• _Instructions to follow_: An exact transcript is required of the lines below, from the one containing "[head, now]" through the very last; leave every picture out of it.

• _Collected material_:
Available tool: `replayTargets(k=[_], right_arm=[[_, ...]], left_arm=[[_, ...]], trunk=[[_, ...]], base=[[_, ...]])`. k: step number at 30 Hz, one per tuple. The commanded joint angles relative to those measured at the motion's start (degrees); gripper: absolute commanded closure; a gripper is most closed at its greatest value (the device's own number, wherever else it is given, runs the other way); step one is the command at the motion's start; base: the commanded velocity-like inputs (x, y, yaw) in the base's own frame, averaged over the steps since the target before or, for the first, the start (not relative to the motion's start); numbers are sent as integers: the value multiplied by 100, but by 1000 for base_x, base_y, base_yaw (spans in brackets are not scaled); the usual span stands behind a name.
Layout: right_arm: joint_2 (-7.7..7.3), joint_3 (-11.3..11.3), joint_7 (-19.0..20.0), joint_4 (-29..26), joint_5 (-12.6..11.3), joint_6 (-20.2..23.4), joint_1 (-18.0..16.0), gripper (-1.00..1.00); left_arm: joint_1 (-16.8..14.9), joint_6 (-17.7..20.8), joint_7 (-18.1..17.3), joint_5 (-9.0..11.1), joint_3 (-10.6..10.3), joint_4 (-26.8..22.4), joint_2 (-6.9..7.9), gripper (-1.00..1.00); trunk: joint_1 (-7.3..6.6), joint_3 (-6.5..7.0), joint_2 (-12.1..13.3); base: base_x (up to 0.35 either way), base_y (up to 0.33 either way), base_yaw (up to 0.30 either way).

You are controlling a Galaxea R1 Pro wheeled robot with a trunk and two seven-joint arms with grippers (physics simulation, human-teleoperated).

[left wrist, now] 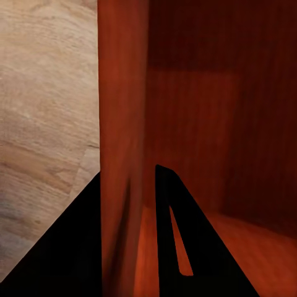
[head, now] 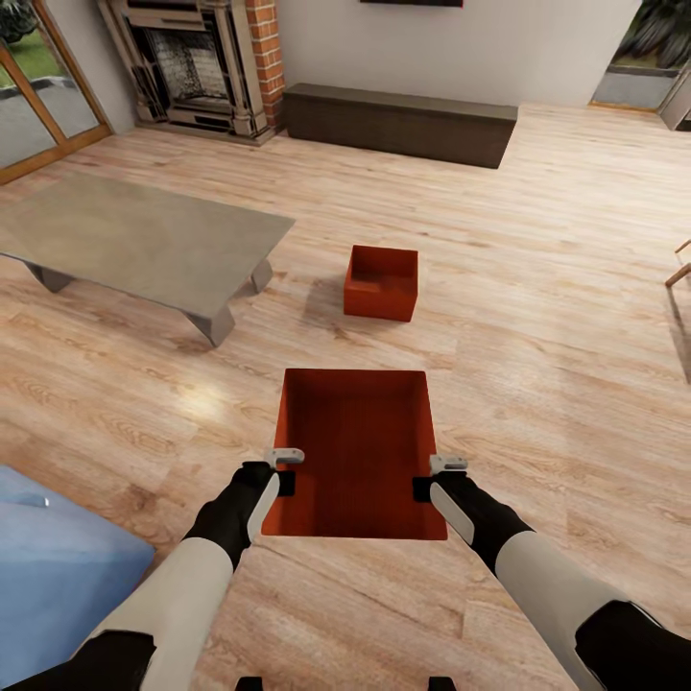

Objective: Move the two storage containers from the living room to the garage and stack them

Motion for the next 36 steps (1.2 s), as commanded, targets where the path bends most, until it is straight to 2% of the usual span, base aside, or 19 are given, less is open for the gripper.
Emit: replayTargets(k=[1,36], right_arm=[[-82,55,-72,-23,90,29,-12,100],[-65,55,-73,-23,93,38,-12,100]], left_arm=[[1,303,49,-89,-48,250,109,100],[1,303,49,-89,-48,250,105,100]], trunk=[[-22,15,38],[-791,644,1442]], base=[[0,0,0],[0,0,0]])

• _Exercise solution_:
[head, now] 

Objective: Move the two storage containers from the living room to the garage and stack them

Motion for the next 36 steps (1.2 s), as commanded, targets where the path bends most, until it is straight to 2% of the usual span, base aside, or 19 are given, less is open for the gripper.
Emit: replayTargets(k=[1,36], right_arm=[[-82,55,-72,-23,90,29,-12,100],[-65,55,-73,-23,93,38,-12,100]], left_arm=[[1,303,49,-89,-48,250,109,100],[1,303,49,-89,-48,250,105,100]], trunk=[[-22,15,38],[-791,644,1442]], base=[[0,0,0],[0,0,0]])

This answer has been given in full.